Comme je vous l’ai dit à la rubrique « Nos Ancêtres : Les Celtes », les sources d’informations majeures dont nous disposions étaient les écrits des auteurs de l’Antiquité Grecs et Romains. Le mot « Keltos » apparait pour la première fois au IVe siècle av JC dans l’œuvre du grec Hécatée de Milet. Au siècle suivant c’est Hérodote, le Père de L’Histoire, qui nous informe que le Danube prend sa source au pays des Celtes et que des Celtes vivent à l’ouest des colonnes d’Hercule, c'est-à-dire au-delà du détroit de Gibraltar.
Au IVe et IIIe siècle av JC, l’Italie, la Grèce et les Balkans subissent les invasions des guerriers celtes, ce qui contraint Grec et Romains à considérer différemment ce peuple. Ainsi au IIe et Ier siècle av JC plusieurs historiens leur consacrent de longs passages : des Grecs comme Polybe, Posidonios d’Apamée, Strabon et Denys d’Halicarnasse et des Romains comme Jules César dans « la Guerre des Gaules », Tite-Live et Pline l’Ancien. Malheureusement, toutes les descriptions ont été réalisées selon les codes et le langage du monde romain et grec : les mœurs sont incomprises, les Dieux gaulois prennent des noms de Dieux latins, leur organisation sociale critiquée et tant d’autres choses encore. Ainsi pour les Grecs et Romains, les Celtes sont de dangereux barbares qui parlent une langue incompréhensible. Ils sont cruels et désordonnés, bâtis comme des géants mais hirsutes et dépenaillés. Vaillants au combats mais sont aussi capable des pires paniques, aussi vite abattus et découragés qu’ils ont montré d’arrogance avant l’épreuve. Sans oubliés que ce sont des ivrognes avérés. Ainsi est la vision grecque et romaine de ce peuple qui leur a laissé un souvenir terrifiant des invasions celtiques.
Pourquoi n’avons-nous pas d’écrit des celtes eux-mêmes ? Les Celtes craignaient l’écriture. Ils considéraient qu’elle figeait le savoir et empêchait toute évolution. Ainsi les traditions religieuses, littéraires, juridiques et scientifiques étaient transmises oralement par les Druides, le personnage le plus important de la société celtique. Ainsi lorsque Jules César a détruit l’institution des druides, dépositaires de ce savoir, la culture intellectuelle du monde celtique a sombré dans l’oubli.
Cependant, quelques inscriptions sur la pierre, la céramique, le métal et la monnaie ont été préservées. Les Celtes ont utilisé le système d’écriture ibérique, l’alphabet étrusque, grec et plus tard l’alphabet latin. Sont fait mention : marques de propriété, dédicaces, comptes d’artisans. Les écrits sont brefs à très brefs. Des textes sensiblement plus longs ont été découverts. D’abord en Espagne, à Botorrita, deux textes sans doute juridiques gravés sur du bronze.
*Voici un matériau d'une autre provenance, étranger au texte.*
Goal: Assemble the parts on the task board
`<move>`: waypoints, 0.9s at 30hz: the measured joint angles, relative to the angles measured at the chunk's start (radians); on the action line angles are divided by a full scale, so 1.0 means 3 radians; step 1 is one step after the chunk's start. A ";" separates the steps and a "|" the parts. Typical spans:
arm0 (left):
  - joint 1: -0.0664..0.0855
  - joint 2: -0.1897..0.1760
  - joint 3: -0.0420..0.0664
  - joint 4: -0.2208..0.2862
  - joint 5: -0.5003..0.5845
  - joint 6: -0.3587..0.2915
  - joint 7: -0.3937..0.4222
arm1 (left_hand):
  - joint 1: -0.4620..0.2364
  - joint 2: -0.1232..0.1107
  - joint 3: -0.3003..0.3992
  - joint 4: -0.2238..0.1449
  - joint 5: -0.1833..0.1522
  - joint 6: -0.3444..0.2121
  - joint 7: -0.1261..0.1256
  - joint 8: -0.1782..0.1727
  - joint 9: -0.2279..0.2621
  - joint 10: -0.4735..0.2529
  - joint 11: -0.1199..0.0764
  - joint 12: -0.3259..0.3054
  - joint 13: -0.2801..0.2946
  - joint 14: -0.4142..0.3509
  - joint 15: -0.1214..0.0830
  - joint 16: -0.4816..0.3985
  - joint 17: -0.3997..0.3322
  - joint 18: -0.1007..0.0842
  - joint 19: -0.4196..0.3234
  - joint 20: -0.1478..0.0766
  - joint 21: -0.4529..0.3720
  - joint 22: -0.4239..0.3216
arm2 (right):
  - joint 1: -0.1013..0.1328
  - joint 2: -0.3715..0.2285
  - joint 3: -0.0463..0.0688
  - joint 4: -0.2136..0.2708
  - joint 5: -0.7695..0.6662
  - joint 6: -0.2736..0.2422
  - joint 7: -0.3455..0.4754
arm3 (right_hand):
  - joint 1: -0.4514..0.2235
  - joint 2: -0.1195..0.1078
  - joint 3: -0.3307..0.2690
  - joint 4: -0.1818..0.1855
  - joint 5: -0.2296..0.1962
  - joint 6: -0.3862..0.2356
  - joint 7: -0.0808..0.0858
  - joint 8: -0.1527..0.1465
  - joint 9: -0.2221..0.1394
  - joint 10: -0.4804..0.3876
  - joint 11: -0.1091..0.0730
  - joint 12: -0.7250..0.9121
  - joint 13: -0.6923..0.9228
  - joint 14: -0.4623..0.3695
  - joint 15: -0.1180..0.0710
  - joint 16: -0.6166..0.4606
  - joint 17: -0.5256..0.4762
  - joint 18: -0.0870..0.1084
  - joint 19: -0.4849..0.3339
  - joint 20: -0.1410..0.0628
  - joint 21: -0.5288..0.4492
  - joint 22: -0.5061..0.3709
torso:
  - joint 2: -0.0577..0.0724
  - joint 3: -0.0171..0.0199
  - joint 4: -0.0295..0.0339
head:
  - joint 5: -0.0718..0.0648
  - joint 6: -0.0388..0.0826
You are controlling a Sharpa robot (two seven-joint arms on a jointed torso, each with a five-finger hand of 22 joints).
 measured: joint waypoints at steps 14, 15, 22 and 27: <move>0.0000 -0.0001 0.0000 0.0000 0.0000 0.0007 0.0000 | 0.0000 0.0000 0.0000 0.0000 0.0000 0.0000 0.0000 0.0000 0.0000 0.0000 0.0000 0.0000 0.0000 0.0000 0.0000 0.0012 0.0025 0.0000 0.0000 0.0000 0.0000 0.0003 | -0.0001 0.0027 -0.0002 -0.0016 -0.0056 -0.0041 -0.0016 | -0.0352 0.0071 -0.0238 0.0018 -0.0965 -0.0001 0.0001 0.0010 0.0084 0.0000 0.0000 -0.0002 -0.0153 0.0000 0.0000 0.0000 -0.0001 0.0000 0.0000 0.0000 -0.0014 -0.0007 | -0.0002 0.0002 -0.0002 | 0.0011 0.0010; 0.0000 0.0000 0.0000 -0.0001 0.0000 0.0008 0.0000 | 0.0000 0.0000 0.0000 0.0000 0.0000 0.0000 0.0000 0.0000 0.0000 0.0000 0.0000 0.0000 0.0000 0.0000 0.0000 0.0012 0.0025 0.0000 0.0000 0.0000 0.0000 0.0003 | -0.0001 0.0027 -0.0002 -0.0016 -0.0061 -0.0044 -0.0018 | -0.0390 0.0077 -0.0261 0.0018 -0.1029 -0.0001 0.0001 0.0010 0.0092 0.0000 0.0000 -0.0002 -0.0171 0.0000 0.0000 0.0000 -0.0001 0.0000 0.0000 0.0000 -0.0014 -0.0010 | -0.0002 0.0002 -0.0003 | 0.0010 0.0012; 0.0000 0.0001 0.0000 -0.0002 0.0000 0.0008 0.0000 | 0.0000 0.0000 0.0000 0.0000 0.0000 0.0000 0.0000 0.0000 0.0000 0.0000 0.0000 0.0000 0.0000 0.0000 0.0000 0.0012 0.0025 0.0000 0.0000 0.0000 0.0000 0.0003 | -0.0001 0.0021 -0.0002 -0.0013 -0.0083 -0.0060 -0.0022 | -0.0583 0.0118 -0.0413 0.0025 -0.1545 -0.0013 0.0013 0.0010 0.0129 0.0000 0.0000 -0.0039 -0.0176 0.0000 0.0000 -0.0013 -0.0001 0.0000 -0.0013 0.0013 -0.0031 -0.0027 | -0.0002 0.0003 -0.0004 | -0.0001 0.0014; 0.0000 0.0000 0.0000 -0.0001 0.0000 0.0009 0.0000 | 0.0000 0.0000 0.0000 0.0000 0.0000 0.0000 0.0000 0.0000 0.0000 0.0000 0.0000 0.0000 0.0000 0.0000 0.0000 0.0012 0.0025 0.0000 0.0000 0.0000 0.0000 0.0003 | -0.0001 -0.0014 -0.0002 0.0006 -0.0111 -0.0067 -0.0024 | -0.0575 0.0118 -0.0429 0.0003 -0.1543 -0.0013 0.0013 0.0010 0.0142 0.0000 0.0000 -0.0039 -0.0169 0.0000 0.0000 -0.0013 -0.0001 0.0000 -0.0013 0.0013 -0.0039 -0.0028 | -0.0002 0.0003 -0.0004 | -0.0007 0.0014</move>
Puis en France, où deux tablettes de plomb ont été retrouvées à Chamalières (Puy de Dôme) et dans le Larzac (Aveyron). Elles portent trois textes relatifs à des pratiques de magie.
La découverte la plus importante reste celle de débris d’un calendrier trouvé à Coligny (dans l’Ain) dont les 2021 lignes nous renseignent sur l’organisation de soixante deux mois celtiques en une période de cinq années soit un « Lustre ». Et oui, ce mot est d’origine celtique.

Nos connaissances sur les traditions héroïques et mythologie du monde celtique quant à elles, elles sont parvenue jusqu’à nous grâce aux Gallois et Irlandais qui au VIIe siècle après JC, ont couché par écrit des textes jusque là transmis oralement. Ces récits ne sont pas tombés dans l’oubli car contrairement à la France notamment, l’Irlande n’a pas subi la conquête romaine et les cantons les plus retirées du pays de Galle se sont soustraits à l’autorité des conquérants. C’est l’arrivée du christianisme qui a permis cette mise par écrit. Au terme du processus de rédaction, au XIe et au XIIIe siècle après JC, deux ensembles de textes étaient constitués : les textes irlandais et les textes gallois qui tournent autour des aventures du Roi Arthur notamment.
Même si ces textes sont une manne pour les historiens contemporains, il en va du principe de précaution car ce que Gallois et Irlandais, païens puis chrétiens, ont préservés est-il toujours représentatif de la civilisation intellectuelle et religieuse du monde celtique continental au Ier millénaire avant JC ? Néanmoins nous pouvons y cerner de manière quasi charnelle nos ancêtres celtes ce que nous permettaient pas les écrits gréco-romains. Nous pouvons observer une société guerrière, souvent d’une extrême violence, où le banquet est une institution sociopolitique autant qu’une occasion de ripailles.